The MRI showed white-matter changes of the same age that were reminiscent of ADEM. A choline rise is a feature of demyelination, albeit not specific (9). A lactate peak, even though a general feature of hypoxic brain conditions, has been described with ADEM (10). In multiple sclerosis, unlike with ADEM, optic-nerve involvement tends not to be simultaneous. Other pointers arguing against multiple sclerosis include the white-matter lesions of the same age, lesions > 2cm that are atypical for multiple sclerosis, occurring only with the rare tumefactive variant (11, 12). Multiple sclerosis is also very uncommon among black Africans, and the patient had no history of mixed lineage (13). The presence of Dawson’s fingers (multiple-sclerosis lesions around the ventricle-based brain veins) is a sign attributed to multiple sclerosis rather than ADEM. This finding, however, was in only 21% of a study population with multiple sclerosis (14).

In HIV-endemic regions like sub-Saharan Africa, it can be a challenge to prove causation by HIV as opposed to a coincidental association. In our neurology departmental database, ADEM constitutes less than 1% of the patient population. We believe that the presentation therefore is not as result of HIV.

Trauma to the brain can elicit an immune response, as has been shown by Chen et al. A rat model showed a marked increase in the CD 4 and CD 8 T-lymphocyte counts after brain injury (15). Interleukin 6 has also been shown to rise in traumatic brain injuries (16). Interleukin 6, which has a number of roles (including recruitment of T lymphocytes), has also been shown to be increased in patients with ADEM compared to their normal counterparts (17).

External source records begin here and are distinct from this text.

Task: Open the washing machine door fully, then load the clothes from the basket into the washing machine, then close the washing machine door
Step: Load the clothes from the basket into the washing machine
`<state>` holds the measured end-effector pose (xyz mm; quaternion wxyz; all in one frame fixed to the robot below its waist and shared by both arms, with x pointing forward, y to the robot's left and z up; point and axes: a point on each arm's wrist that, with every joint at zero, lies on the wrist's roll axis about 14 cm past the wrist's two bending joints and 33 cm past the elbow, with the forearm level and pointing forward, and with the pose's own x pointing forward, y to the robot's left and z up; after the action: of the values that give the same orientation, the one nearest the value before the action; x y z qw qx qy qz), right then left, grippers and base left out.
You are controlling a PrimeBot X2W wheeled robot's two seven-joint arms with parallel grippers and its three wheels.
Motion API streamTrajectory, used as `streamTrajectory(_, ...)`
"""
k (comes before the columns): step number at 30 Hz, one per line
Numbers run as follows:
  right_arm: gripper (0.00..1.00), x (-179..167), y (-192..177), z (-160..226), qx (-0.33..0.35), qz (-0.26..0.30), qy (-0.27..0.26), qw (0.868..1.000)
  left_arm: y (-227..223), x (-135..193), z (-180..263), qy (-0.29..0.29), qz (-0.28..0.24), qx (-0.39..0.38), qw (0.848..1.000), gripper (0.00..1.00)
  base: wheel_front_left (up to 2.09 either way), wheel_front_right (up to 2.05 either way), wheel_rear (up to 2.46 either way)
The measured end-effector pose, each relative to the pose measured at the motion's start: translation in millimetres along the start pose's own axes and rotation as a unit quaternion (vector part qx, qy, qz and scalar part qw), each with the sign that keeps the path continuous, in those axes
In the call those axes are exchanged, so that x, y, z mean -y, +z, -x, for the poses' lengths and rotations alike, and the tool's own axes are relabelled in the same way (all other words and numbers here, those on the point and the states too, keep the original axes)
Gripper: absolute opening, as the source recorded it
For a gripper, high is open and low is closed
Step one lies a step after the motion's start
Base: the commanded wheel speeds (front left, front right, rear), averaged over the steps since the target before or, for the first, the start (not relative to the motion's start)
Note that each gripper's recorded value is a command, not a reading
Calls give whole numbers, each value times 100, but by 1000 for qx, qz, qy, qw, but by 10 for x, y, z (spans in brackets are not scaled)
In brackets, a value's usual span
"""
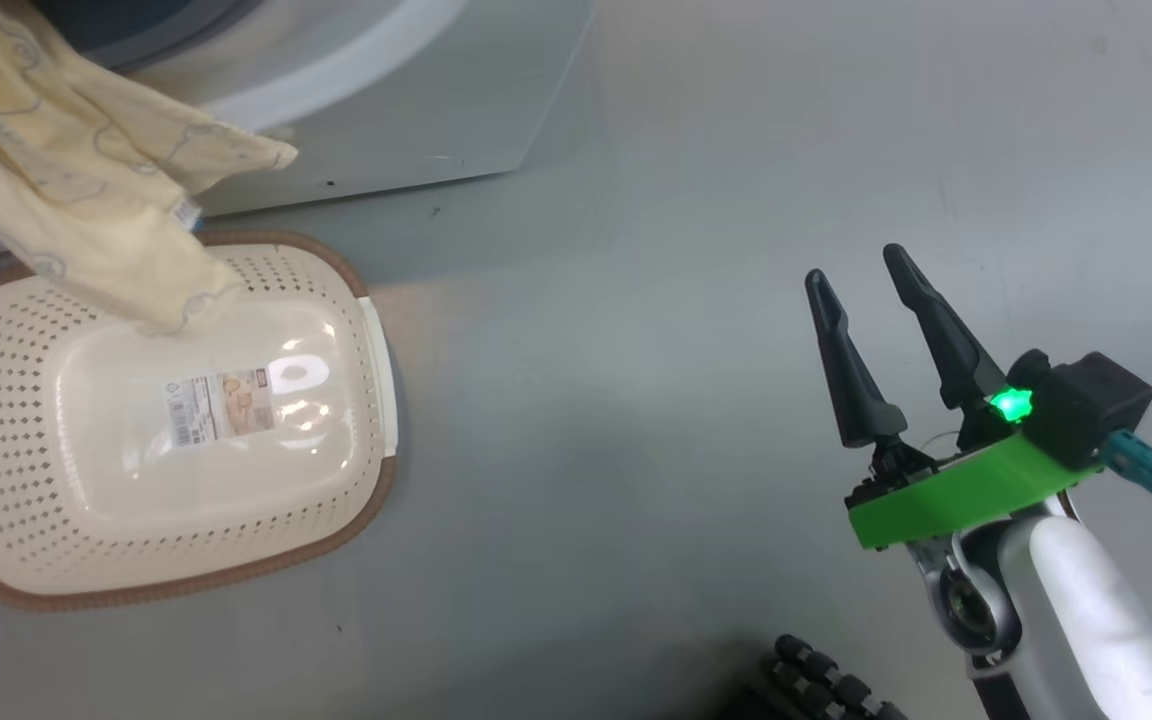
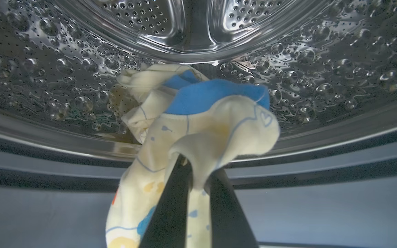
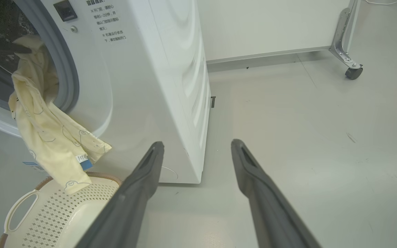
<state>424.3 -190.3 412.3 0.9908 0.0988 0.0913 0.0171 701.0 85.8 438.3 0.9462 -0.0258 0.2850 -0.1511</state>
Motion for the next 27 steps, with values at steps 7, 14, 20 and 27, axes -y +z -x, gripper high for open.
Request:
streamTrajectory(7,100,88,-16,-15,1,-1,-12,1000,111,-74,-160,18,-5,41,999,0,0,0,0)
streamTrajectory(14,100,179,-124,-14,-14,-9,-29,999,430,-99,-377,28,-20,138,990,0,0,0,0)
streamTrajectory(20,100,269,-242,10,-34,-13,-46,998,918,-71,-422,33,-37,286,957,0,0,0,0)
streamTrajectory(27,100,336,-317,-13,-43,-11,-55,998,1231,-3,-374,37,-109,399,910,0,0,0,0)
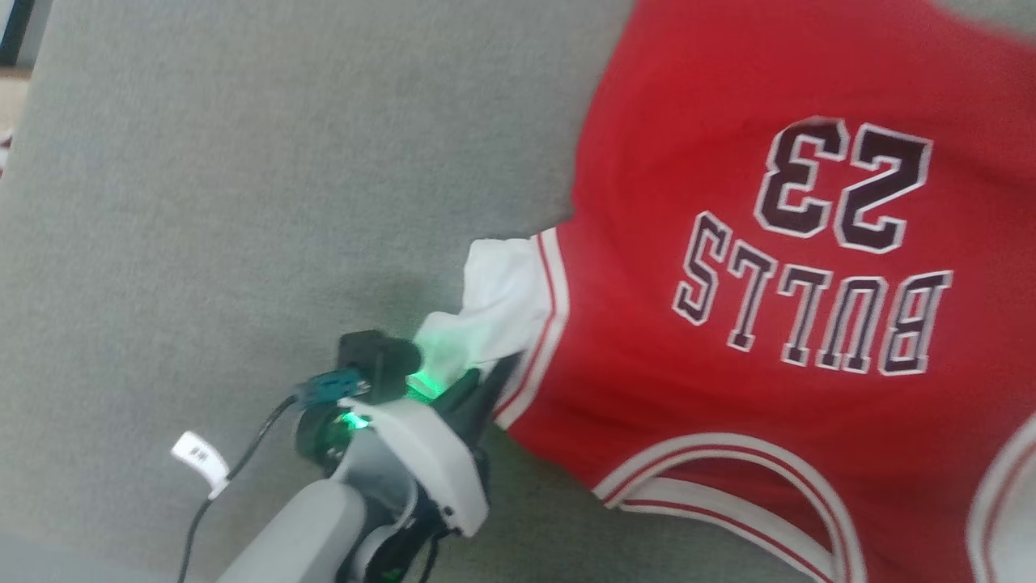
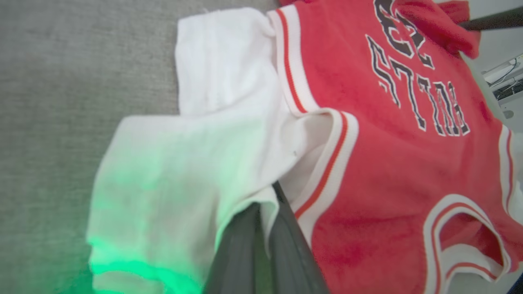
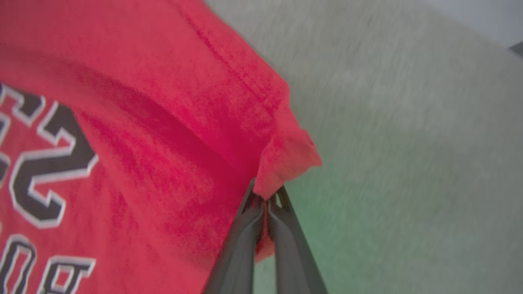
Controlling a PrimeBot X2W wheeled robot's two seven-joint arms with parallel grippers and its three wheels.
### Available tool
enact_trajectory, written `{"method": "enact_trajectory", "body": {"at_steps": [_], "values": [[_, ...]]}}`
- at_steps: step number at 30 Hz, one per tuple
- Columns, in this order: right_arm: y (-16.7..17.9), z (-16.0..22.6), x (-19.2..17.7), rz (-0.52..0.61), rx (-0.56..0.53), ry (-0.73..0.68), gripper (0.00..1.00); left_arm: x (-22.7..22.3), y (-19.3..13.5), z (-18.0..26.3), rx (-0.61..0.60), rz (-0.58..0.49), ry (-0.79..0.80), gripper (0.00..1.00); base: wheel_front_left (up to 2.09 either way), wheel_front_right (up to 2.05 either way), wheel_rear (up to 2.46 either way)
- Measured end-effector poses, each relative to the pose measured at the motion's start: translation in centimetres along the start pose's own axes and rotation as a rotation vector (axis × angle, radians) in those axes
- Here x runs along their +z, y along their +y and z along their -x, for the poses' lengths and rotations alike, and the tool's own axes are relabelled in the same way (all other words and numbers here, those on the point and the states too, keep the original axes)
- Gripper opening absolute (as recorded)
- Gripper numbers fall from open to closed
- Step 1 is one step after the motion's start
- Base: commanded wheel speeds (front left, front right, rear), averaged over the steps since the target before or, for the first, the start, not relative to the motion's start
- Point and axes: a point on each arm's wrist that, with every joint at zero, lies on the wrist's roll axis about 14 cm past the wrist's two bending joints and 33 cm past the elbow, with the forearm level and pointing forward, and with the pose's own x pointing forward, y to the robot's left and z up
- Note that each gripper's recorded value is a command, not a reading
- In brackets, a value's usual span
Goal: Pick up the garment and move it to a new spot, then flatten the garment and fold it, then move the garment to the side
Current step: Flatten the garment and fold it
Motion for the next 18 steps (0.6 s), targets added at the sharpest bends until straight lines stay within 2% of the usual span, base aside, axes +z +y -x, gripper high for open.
{"method": "enact_trajectory", "body": {"at_steps": [3,6,11,18], "values": [[0.9,2.6,-4.6,0.017,0.041,0.088,0.00,0.3,0.5,0.6,0.021,0.004,-0.021,0.00,0.00,0.00,0.00],[2.2,5.2,-8.6,-0.039,0.105,0.124,0.00,0.5,0.4,1.0,0.022,0.015,-0.038,0.00,0.00,0.00,0.00],[4.7,8.9,-15.7,-0.070,0.173,0.197,0.00,0.8,-0.1,1.4,0.009,-0.008,-0.050,0.00,0.00,0.00,0.00],[9.3,12.3,-24.3,-0.091,0.272,0.310,0.00,1.8,-1.1,1.2,-0.017,-0.040,-0.071,0.00,0.00,0.00,0.00]]}}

ADEM is partly explained by a T-cell-mediated response that because of "molecular mimicry" recognizes foreign and self antigens and, as a result of this "cross recognition," causes demyelination (18). We postulate that an immune response could have been triggered by the brain trauma that subsequently resulted in the acute demyelination.

Conclusion

There seems to be a common pathway at a certain point in the way the brain reacts to insult, be it physical trauma or infection. As to whether that can result in ADEM is a matter to be resolved by further studies. A single case report can only introduce the topic. At this point, it cannot be said with any amount of certainty that this was a direct result of trauma. There are no biochemical markers for ADEM, the best available diagnostic tool being clinico-radiological. The diagnosis could be so difficult as to warrant a tissue biopsy for histology. A shortcoming in the workup was not getting CSF (this was due to a concern about high pressures). There are no CSF findings specific for ADEM; still, CSF aspiration would be useful for excluding meningitis and for searching for oligoclonal bands, the absence of which would favor ADEM rather than multiple sclerosis. This however is not an absolute finding, because oligoclonal bands have been described with ADEM (19). In the definition and explanation of ADEM, infections and vaccination seem to be the exclusive triggers of the condition. The case report is a call to investigate whether indeed ADEM could occur "at the heels of trauma." This could help in early diagnosis and management of this condition, which at times is fatal. A suggestion has been made that prospective studies on ADEM with a followup of at least 10 years are necessary to resolve some unanswered questions (20).

Acknowledgments

We thank Mr. Thabiso Nkosi for his assistance, which went beyond the line of duty.